Why some countries call themselves “small”?

I have recently realized that Swiss people say “we are a very small country”. Which is obviously very funny to hear, when you come from Luxembourg.

The only other nation that I remember casually and convincingly using this expression is Israel. In case of Israel, I attributed these statements to not-so-friendly-all-against-common-enemy geo-location. But why on earth, Switzerland (of all countries) would ever feel overwhelmed or out-sized by anyone? If anyone knows the answer, please, do tell!!!!

To me, this is just the land of plenty. I thought it was impossible to be more international than Luxembourg, but Switzerland trumps it. A list of yesterday’s single day activities announced by the Zurich Food Festival was so impressive, we had a hard time to narrow it down to 4 (!!!) locations to visit. All of them offered food and drinks from all over the world, all people around spoke perfect English and (most importantly) it did not feel either crowded or squeezed, there was a perfect place for everyone and everything. When special events are happening in Luxembourg, it means the whole country is going at the same time and happily playing sardines in a can.

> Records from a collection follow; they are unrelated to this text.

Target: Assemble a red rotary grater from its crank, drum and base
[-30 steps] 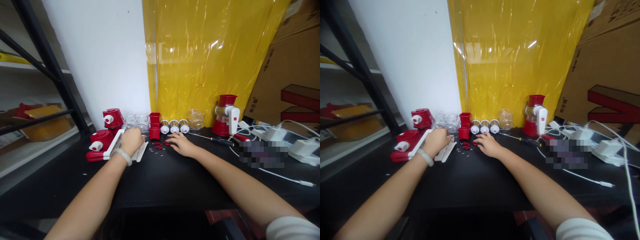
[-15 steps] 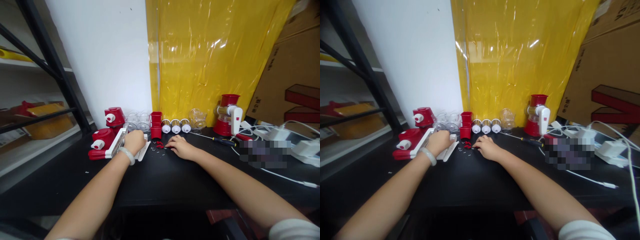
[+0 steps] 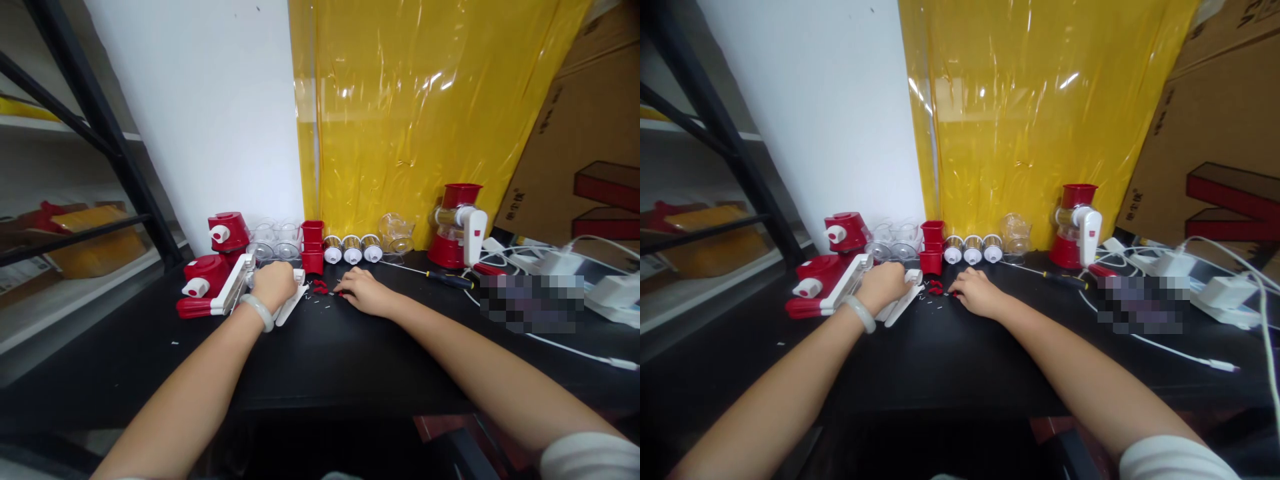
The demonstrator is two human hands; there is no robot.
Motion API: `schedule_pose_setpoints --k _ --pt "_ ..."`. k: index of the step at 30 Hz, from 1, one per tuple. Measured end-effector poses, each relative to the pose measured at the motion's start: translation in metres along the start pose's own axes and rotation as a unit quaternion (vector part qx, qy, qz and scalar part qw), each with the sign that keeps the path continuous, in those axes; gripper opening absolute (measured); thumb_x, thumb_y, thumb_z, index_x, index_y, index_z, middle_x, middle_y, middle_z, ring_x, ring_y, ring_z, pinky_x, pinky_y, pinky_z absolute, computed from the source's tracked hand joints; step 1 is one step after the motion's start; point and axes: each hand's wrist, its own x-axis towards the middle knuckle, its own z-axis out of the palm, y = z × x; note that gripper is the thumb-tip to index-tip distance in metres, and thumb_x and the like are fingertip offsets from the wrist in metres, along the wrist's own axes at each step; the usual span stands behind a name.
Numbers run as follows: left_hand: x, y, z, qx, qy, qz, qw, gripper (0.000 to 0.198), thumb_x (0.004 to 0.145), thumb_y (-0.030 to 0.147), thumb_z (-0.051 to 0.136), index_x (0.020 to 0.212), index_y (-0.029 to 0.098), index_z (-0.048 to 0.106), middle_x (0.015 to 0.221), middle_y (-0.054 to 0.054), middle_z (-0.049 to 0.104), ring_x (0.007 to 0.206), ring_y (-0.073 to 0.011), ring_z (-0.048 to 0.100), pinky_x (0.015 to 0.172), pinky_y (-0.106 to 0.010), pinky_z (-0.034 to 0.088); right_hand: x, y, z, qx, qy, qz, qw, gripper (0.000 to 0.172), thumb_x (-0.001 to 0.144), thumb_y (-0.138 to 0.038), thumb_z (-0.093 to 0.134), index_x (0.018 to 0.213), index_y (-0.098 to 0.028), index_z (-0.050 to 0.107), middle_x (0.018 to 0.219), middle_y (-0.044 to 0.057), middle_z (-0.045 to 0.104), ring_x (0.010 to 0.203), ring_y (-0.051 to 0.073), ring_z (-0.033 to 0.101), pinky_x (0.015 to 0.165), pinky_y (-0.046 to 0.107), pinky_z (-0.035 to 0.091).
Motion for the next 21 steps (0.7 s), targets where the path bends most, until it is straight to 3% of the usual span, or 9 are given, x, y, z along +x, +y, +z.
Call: schedule_pose_setpoints --k 5,11,17,21 --pt "0.001 0.0 0.002 0.003 0.004 0.008 1.0 0.033 0.081 0.033 0.059 0.098 0.008 0.073 0.098 -0.025 0.072 0.096 -0.039 0.069 0.076 -0.042 0.053 0.0 -0.003 -0.002 -0.01 0.0 0.008 1.0 0.032 0.086 -0.01 0.054 0.11 -0.021 0.072 0.106 0.009 0.065 0.104 0.023 0.053 0.092 0.039 0.035" --pt "-0.001 -0.002 -0.002 0.013 0.063 0.019 0.998 0.034 0.086 0.033 0.051 0.097 0.008 0.071 0.095 -0.023 0.071 0.092 -0.0367 0.07 0.074 -0.041 0.053 0.0 -0.002 0.001 0.002 0.005 0.02 1.0 0.03 0.084 -0.013 0.06 0.11 -0.022 0.071 0.105 0.007 0.067 0.107 0.022 0.058 0.105 0.049 0.022" --pt "-0.007 -0.002 -0.012 0.024 0.112 0.044 0.993 0.037 0.091 0.037 0.044 0.097 0.009 0.068 0.091 -0.021 0.069 0.087 -0.037 0.069 0.068 -0.042 0.052 0.0 0.0 0.0 -0.001 0.013 -0.004 1.0 0.025 0.088 -0.018 0.058 0.109 -0.02 0.072 0.107 0.009 0.069 0.105 0.022 0.059 0.094 0.04 0.034" --pt "-0.015 -0.004 -0.025 0.026 0.152 0.05 0.987 0.035 0.094 0.037 0.042 0.102 0.011 0.063 0.091 -0.019 0.067 0.086 -0.0344 0.067 0.069 -0.039 0.049 0.001 0.006 0.001 -0.019 0.006 -0.036 0.999 0.035 0.088 -0.007 0.05 0.11 -0.021 0.073 0.112 0.008 0.071 0.107 0.021 0.062 0.089 0.035 0.036"
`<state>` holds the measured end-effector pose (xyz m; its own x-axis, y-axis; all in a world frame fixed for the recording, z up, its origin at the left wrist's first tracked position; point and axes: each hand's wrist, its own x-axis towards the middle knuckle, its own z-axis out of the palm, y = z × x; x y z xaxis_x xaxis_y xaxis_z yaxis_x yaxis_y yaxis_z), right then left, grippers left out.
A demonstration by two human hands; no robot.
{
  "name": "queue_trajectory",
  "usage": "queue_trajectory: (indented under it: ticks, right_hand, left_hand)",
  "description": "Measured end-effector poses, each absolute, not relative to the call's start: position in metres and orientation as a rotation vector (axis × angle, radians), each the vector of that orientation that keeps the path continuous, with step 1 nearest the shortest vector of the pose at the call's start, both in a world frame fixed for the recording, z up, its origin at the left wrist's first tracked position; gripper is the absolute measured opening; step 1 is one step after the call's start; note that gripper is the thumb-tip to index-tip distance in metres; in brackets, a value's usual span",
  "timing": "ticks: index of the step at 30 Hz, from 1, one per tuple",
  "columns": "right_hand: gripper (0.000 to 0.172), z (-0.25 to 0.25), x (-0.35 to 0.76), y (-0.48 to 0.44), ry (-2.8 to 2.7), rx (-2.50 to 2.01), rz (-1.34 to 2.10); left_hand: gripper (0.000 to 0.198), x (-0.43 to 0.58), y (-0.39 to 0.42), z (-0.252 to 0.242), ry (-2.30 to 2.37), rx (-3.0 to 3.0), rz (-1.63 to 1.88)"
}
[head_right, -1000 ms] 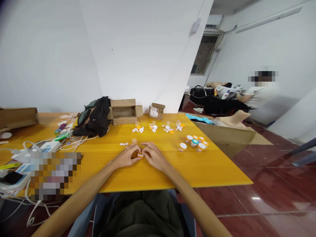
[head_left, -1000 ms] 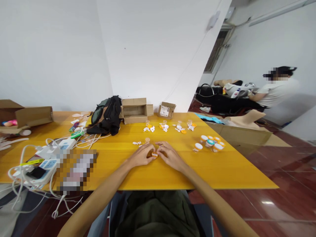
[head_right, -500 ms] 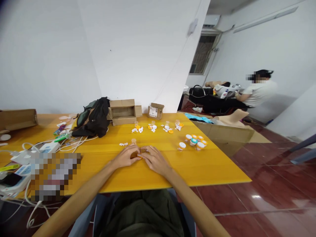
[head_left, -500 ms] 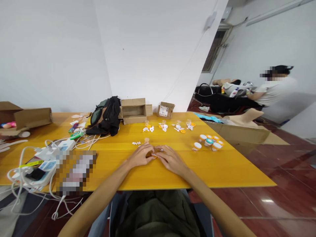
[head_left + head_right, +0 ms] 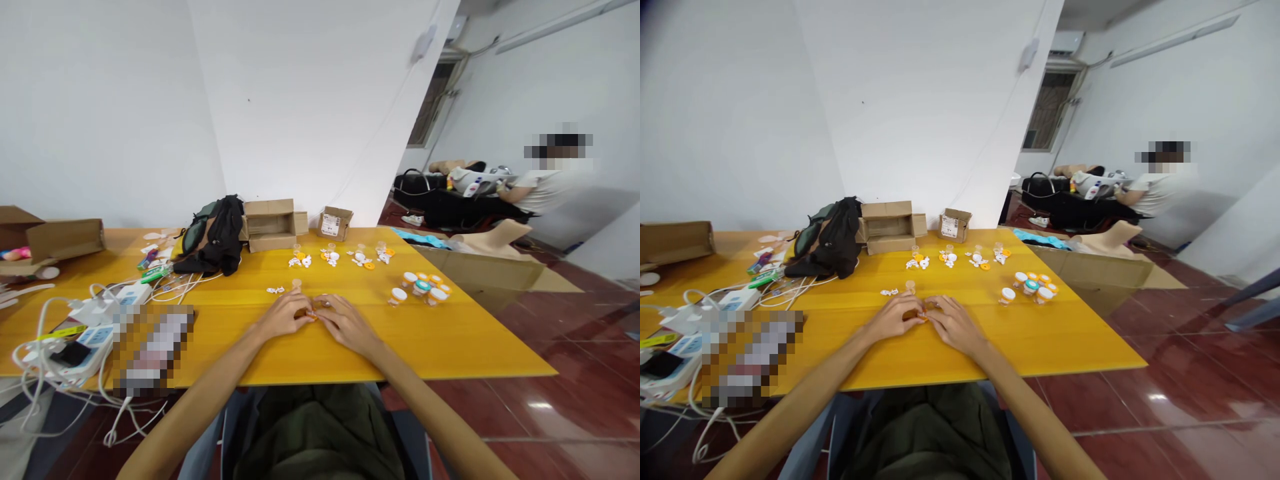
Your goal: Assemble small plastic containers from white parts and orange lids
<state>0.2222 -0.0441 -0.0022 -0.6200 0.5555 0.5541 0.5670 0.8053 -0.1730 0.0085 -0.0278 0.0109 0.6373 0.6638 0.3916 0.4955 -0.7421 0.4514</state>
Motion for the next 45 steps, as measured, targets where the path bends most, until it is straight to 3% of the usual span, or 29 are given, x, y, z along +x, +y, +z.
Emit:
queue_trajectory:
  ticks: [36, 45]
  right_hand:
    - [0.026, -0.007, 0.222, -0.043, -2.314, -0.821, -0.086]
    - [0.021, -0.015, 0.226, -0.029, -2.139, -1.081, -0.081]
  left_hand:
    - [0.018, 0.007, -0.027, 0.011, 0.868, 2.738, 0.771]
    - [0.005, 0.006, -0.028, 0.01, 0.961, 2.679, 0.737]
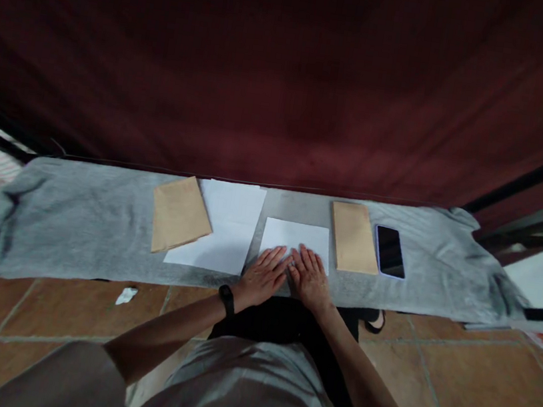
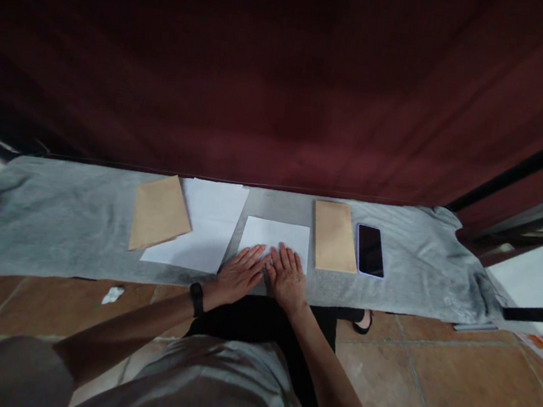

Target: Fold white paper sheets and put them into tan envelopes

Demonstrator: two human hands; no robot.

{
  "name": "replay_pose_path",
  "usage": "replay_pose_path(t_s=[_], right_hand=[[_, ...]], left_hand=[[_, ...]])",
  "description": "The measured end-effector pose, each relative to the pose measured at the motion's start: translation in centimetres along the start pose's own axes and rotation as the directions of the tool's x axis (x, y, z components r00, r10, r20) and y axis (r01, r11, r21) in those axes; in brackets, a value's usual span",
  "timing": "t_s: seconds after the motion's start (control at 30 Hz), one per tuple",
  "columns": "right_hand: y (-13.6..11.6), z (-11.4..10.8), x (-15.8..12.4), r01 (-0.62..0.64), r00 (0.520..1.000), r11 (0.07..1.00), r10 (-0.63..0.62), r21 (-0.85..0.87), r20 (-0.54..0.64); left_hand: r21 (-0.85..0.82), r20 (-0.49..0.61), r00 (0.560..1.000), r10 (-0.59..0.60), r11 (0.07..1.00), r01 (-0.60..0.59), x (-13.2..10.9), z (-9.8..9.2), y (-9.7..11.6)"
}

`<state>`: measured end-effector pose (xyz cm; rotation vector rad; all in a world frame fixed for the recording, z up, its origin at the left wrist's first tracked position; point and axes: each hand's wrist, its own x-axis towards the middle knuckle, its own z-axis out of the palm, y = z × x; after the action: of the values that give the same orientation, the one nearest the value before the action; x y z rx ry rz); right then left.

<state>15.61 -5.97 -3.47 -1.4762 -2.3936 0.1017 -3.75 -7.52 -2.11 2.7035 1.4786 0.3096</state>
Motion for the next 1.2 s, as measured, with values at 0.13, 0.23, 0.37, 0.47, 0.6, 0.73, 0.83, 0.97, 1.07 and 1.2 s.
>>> replay_pose_path(t_s=[0.13, 0.23, 0.37, 0.47, 0.6, 0.73, 0.83, 0.97, 1.07, 1.2], right_hand=[[0.2, -0.2, -0.4, -0.037, 0.999, 0.999, 0.037, -0.028, -0.008], [0.1, -0.4, -0.6, -0.040, 0.999, 0.999, 0.040, -0.027, -0.010], [-0.1, -0.7, -0.5, -0.040, 0.999, 0.999, 0.040, -0.019, -0.020], [-0.2, -0.8, -0.5, -0.046, 0.999, 0.999, 0.046, -0.013, -0.029], [-0.1, -0.8, -0.5, -0.052, 0.998, 0.999, 0.052, -0.002, -0.035], [-0.1, -0.7, -0.5, -0.046, 0.998, 0.999, 0.045, -0.004, -0.042], [-0.3, -0.7, -0.5, -0.051, 0.998, 0.999, 0.050, -0.017, -0.048], [-0.5, -0.2, -0.5, -0.095, 0.993, 0.995, 0.092, -0.030, -0.071], [-0.5, 0.2, -0.7, -0.154, 0.982, 0.988, 0.149, -0.029, -0.118], [-0.3, 0.5, -0.5, -0.207, 0.969, 0.978, 0.205, -0.003, -0.137]], left_hand=[[-0.011, -0.001, 0.999, -0.043, 0.999, 0.043, 0.7, 0.0, 0.2], [-0.022, 0.014, 0.998, -0.066, 0.998, 0.066, 2.1, 0.1, 0.1], [-0.034, 0.021, 0.996, -0.083, 0.996, 0.084, 4.6, 0.4, -0.5], [-0.036, 0.020, 0.997, -0.078, 0.996, 0.078, 6.3, 0.8, -1.0], [-0.031, 0.026, 0.996, -0.085, 0.996, 0.086, 8.2, 1.4, -1.7], [-0.025, 0.028, 0.994, -0.105, 0.994, 0.106, 9.8, 1.8, -2.2], [-0.016, 0.037, 0.988, -0.148, 0.989, 0.149, 10.8, 1.9, -2.4], [-0.002, 0.025, 0.982, -0.187, 0.982, 0.187, 11.2, 2.0, -2.6], [0.008, -0.002, 0.972, -0.235, 0.972, 0.235, 10.6, 2.1, -3.0], [0.029, -0.040, 0.960, -0.278, 0.960, 0.279, 8.6, 2.0, -3.7]])
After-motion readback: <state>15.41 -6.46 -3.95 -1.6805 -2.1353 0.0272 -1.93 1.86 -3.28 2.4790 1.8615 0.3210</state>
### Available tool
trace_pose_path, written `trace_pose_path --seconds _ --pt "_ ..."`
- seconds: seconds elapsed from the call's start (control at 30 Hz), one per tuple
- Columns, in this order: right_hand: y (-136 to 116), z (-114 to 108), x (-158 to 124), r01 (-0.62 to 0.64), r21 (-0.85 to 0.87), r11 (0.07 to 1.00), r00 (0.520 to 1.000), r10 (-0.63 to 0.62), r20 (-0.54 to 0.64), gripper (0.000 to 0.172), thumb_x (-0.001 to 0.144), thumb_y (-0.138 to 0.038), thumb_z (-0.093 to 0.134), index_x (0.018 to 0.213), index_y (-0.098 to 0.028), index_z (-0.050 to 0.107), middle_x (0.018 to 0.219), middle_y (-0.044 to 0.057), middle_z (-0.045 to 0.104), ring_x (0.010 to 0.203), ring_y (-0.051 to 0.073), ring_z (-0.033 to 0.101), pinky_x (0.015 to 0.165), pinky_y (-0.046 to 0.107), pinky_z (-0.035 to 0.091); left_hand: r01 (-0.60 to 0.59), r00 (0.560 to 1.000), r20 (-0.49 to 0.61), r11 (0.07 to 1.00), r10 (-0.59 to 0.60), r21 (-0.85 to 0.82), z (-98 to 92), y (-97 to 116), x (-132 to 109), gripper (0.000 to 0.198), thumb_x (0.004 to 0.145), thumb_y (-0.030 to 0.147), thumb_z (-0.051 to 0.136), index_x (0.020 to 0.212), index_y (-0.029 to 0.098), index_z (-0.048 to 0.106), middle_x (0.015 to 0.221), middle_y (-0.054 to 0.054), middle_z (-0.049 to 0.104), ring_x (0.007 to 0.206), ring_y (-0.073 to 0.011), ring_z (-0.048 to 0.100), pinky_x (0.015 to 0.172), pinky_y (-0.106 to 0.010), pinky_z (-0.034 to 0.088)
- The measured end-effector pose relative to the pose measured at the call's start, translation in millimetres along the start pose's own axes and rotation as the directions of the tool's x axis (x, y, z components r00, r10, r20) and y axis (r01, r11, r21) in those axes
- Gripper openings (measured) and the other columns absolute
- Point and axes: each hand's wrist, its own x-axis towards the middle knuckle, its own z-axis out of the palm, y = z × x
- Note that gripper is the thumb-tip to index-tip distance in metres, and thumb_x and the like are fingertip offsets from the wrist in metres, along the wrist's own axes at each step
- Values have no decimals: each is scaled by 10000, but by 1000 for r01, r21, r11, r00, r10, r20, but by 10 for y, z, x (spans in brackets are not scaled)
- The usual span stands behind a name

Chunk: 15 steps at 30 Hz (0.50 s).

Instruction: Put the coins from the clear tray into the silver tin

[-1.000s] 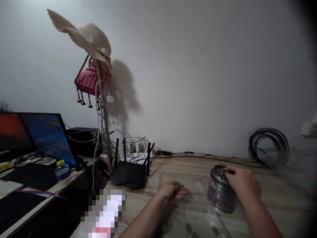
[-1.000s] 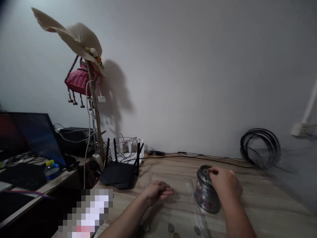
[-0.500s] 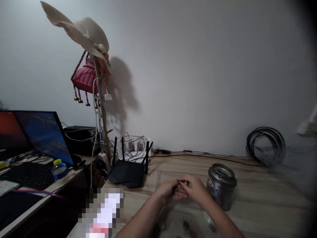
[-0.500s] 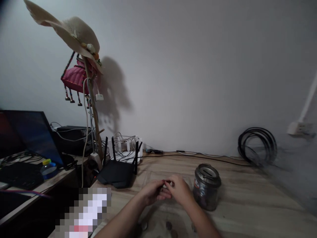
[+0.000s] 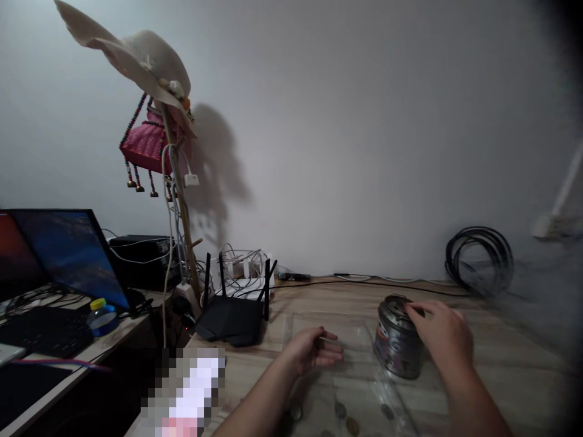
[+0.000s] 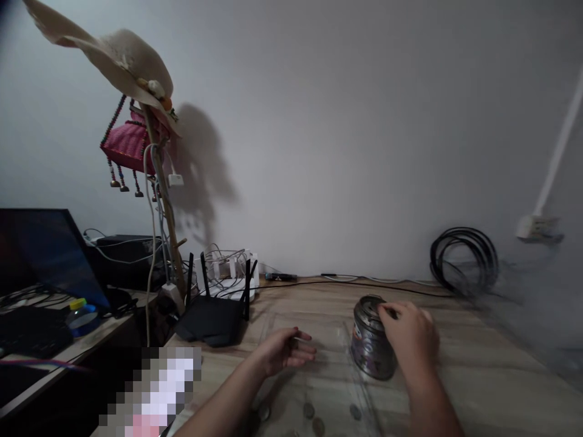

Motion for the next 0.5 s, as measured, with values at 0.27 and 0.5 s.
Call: trace_pose_path --seconds 0.27,0.5 --pt "-68 -13 -32 0 -42 999 996 -4 -89 285 695 -417 473 755 -219 669 892 70 622 779 235 460 639 349 336 9 1000 -3 998 -9 -60 3 33 -21 329 803 347 395 939 76 523 829 -135 634 723 -184 630 595 -230 428" --pt "-32 39 -35 -27 -56 998 1000 28 14 322 691 -446 473 807 -228 680 927 81 624 783 249 490 604 350 343 -12 1000 17 994 14 -104 -56 31 1 370 791 405 405 960 92 503 857 -140 624 759 -194 622 637 -258 429"
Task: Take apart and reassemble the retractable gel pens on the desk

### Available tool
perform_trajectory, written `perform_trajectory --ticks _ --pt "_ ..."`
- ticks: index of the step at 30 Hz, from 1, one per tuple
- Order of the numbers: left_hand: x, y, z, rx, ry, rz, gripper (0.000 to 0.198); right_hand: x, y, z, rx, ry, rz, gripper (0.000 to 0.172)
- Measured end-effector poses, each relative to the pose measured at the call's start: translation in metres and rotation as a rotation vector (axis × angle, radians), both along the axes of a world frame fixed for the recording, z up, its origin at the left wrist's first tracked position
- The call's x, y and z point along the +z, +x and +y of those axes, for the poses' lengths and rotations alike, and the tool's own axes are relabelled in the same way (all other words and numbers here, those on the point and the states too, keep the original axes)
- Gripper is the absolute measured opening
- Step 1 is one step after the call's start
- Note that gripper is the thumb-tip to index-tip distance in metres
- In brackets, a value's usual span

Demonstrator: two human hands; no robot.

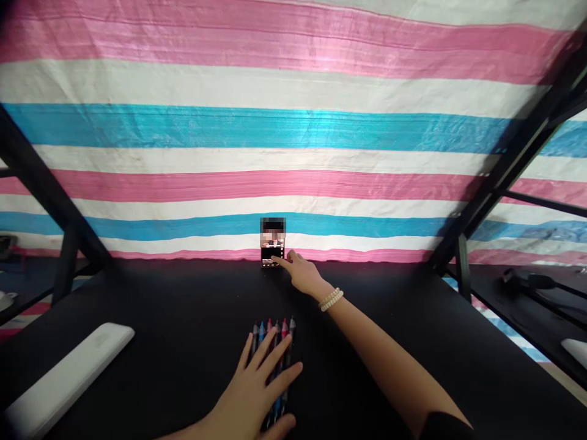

Being used to going abroad for everything (concerts, opera, seeing friends, doctor’s appointments, shopping, wine tasting…), I am still not sure how to embrace so many things happening right under my nose in the next weeks (especially given the fact that I will be travelling for work all the time): David Guetta, Katie Melua, Anna Karenina and Petrushka at Zurich Opera House, Zurich Film Festival (I already know, Die Schweizermacher  is the must) and Zurich Art Fair, original Chicago Musical, Glenn Miller Orchestra…

If you are  an aspiring foodie around Zurich  (meaning you need a place where you can go with kids of all ages and upbringings, it shouldn’t feel  as pathetic/ trivial/mediocre/safe choice as Pizza Hut, you can try something new from the latest  and hottest trend in town aka fish-from-the-local-lake/only-goat-milk-allowed/soya-is-the-new-enemy) …  you just want to feel a bit special, here are the things you can do these days (nothing wrong with Pizza Hut, by the way) :

Street food festival – plenty of stands from all over the world, our favorite  was from Yemen with their stuffed pancakes!

Markhalle im Viaduk – sophisticated place with stylish  outlets offering wine, cheese, pastries, fresh juices and more

Pumkin Exhibition at Jucker Farm – amazing farm  and spectacular views. They organize various events and exhibitions, nice place for family  lunch or dinner.

Wine Tasting at Zweifel Vinarium –  huge selection (well, not as huge as in Luxembourg, but still impressive), excellent explanations, you can try almost everything and they offer great discounts (when we visited, everything was 25% off).

This entry was posted in in English, Kids, Switzerland, travel and tagged , , , . Bookmark the permalink.

4 Responses to Why some countries call themselves “small”?

  1. Anonymous says:

    I lived in Israel over 10 years and I’d say that surrounding “geo politics” contributes only 20% to a notion of “we are a small country”. Small does not mean lack of activities and things to do. And it can be easy to hop on a train / bus / plane to go anywhere nearby. Yet – you feel it. It is something about the unity of the national character that has only that size sample of its species. I definitety feel the difference as I live now in exact opposite – the-country-that-is-too-big.

    • Yana says:

      So, it’s like when things around are too similar and opinions / reactions resemble each other, this effect of social cohesion creates this feeling of a small country?

  2. Anonymous says:

    ps this is girit from lj, for some reason the blog just does not log me in.

  3. Anonymous says:

    People say “we are a small country” when they perceive the whole contry as a kind of their personal community and/or have a strong identification with their country.